As primeiras provas consegui um relativo sucesso graças aos truques que todo estudante vagabundo e desinteressado cria num ato de desespero. Funcionou muito bem. Menos para a matéria de Ciências Políticas. Olhei descrente a prova, composta por cinco questões dissertativas onde deveria escolher três para responder. Todas elas pediam-me opinião sobre pessoas que ouvi falar tangencialmente e, se repondesse, seria certo eu derrubar ali alguma abobrinha grossa, algo como "Bacon, além de não ser kosher, é maquiavélico para o coração". Ao invés de responder com esse nível de brilhantismo, resolvi preservar meu orgulho escrevendo nada além do meu nome completo, o dia e o nome da professora. Um zero, mas um zero digno.
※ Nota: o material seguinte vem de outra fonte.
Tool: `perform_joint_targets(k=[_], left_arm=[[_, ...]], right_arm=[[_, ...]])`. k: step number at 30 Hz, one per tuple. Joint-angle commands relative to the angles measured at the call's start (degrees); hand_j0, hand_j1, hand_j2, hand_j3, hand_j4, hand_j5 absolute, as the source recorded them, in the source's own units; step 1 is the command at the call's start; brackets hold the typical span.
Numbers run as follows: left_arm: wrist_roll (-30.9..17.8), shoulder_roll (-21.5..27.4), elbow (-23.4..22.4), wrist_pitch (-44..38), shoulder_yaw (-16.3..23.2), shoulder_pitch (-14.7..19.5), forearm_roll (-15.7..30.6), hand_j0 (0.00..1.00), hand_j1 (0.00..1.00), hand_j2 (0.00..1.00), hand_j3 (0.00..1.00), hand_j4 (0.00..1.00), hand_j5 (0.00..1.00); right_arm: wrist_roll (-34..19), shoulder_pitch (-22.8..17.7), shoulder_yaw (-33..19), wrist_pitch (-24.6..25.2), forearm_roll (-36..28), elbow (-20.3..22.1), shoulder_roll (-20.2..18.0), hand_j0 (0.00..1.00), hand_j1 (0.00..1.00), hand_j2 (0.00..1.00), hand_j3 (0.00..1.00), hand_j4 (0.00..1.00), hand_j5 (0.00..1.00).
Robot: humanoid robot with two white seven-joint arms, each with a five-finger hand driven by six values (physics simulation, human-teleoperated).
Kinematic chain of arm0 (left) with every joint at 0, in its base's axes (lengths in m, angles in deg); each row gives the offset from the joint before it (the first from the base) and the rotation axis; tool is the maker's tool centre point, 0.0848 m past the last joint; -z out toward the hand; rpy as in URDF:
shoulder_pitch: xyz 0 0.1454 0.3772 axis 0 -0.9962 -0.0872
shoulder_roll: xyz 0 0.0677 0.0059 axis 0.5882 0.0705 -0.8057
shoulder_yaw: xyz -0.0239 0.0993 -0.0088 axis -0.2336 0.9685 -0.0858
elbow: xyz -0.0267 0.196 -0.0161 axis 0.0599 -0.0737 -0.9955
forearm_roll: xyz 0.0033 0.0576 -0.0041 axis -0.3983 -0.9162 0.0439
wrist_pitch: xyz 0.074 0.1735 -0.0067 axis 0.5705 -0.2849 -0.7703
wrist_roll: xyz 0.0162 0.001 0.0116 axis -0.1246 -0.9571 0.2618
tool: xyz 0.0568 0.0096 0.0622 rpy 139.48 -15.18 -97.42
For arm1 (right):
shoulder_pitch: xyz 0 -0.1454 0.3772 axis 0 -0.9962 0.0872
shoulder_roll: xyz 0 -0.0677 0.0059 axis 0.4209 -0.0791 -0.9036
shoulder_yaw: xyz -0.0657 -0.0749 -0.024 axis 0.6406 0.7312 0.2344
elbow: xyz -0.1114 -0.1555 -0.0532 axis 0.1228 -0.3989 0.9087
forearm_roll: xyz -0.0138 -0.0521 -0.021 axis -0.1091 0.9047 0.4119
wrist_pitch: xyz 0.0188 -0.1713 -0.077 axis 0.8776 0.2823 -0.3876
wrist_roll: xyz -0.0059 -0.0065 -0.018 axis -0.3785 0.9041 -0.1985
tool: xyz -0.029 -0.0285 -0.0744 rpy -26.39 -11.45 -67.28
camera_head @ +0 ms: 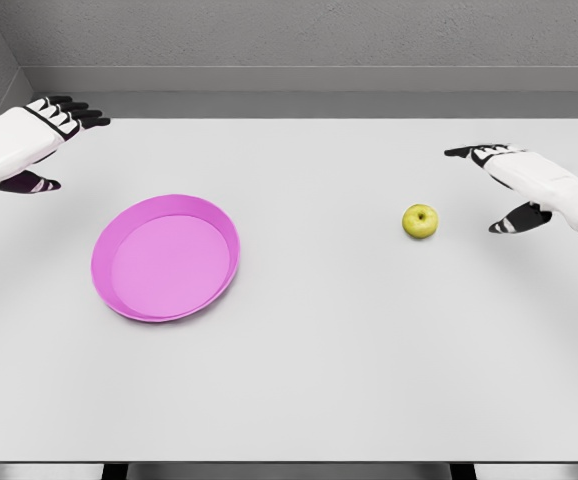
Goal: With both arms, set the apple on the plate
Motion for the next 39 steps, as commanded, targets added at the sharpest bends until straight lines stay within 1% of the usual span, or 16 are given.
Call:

A professora, que era uma das poucas que parecia realmente levar a sério suas aulas e que me passou uma imagem de ser tão flexível quanto um bloco de quinze toneladas de chumbo, chamou-me depois da aula que entregou as notas (onde recebi o meu zero) e perguntou o motivo de eu não escrever absolutamente nada, nem abobrinhas, em minha prova. Calhorda que era - e, confesso, bastante surpreso com a atitude solícita da professora - fiz um drama completo e respondi que sua matéria me confundia e que a dificuldade com meu curso se resumia a essa cadeira. Mentira deslavada e ambos sabíamos disso. Ainda assim, com uma atenção quase materna que distoava totalmente da forma que dava aulas, ofereceu-me uma chance. Eu teria dois dias para ler um trecho de "O Principe" de Maquiavel e discursar, em frente a turma e num tempo de cinco minutos, sobre a crueldade na visão maquiavélica.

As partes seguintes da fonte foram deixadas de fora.